Condamné en juin 2004 à dix ans de prison pour préparation d'un attentat contre la base de Kleine-Brogel, Nizar Trabelsi se plaignait de ses conditions de détention au sein de la prison de Nivelles à la suite de l'alerte terroriste déclenchée fin 2007.
Le 21 décembre dernier, l'alerte terroriste a été déclenchée sur base d'informations faisant état d'un projet d'évasion de Nizar Trabelsi et de préparation d'attentat. Le détenu avait dès lors été mis dans un relatif isolement.
Le 18 janvier, l'administration pénitentiaire avait décidé de le placer en "régime de sécurité particulier individuel". Le détenu contestait cette mesure et avait déjà saisi le Conseil d'Etat qui s'était déclaré incompétent. La mesure a été prolongée le 12 mars.
Une nouvelle action, mais en référés à Nivelles, avait été lancée. Les avocats de Nizar Trabelsi, Mes Nève et Moreau, avaient soutenu, le 17 avril, que ce régime ne se justifiait pas dans la mesure où il était basé sur des "rumeurs"; aucun élément n'ayant prouvé la préparation d'une évasion.
Ils invoquaient également une violation des articles 3 et 6 de la Convention européenne des droits de l'Homme relatifs aux traitements inhumains ou dégradants et à la présomption d'innocence.
L'ordonnance du tribunal constate que "seul un isolement sensoriel complet ou isolement social total peut être considéré comme un traitement inhumain ou dégradant". Dans le cas présent, les conditions ne sont pas réunies, estime le tribunal.

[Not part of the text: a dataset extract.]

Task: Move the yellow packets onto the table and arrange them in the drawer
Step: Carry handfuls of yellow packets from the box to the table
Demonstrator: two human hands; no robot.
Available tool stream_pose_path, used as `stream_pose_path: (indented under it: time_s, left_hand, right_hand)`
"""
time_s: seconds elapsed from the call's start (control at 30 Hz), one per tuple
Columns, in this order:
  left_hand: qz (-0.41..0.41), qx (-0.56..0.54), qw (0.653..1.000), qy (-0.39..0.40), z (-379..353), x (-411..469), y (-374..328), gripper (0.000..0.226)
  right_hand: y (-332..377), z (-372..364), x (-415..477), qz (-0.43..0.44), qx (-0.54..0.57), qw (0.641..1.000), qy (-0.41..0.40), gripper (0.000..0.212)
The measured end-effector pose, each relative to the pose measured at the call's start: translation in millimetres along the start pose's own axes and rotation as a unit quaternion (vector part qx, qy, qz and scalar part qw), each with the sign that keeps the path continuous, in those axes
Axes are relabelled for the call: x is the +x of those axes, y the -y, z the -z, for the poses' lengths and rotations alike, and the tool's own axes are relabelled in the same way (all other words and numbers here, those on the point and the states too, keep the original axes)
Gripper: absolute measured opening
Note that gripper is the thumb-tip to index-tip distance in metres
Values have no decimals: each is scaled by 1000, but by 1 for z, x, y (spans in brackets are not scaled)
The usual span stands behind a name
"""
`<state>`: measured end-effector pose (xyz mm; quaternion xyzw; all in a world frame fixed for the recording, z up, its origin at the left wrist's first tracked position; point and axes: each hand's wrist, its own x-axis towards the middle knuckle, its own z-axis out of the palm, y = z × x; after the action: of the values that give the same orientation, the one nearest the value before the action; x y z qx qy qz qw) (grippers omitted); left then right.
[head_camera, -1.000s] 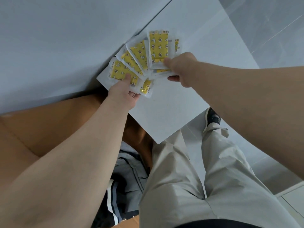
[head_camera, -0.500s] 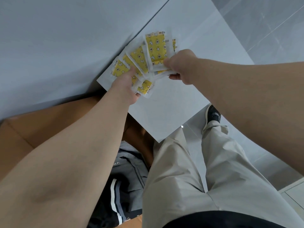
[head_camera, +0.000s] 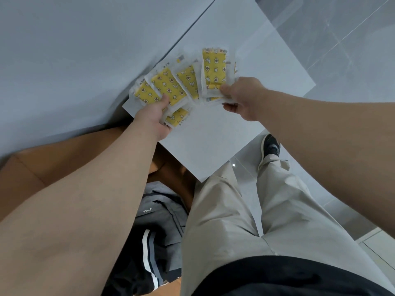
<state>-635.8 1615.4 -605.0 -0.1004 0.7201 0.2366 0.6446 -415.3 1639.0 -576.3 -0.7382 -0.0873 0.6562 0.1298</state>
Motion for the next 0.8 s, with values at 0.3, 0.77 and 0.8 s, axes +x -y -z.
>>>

Nizar Trabelsi est suivi médicalement et peut recevoir de la visite, téléphoner ou échanger du courrier (moyennant un contrôle), avoir la télévision ou encore participer à des matches de mini-foot communs.
L'ordonnance relève aussi que la mesure a été assouplie début avril en tenant compte de l'estompement de la menace et des demandes de Trabelsi.
Le tribunal retient également que la présomption d'innocence n'a pas été bafouée car le régime carcéral n'est pas une mesure disciplinaire faisant suite à un comportement mais une mesure d'ordre face aux informations disponibles.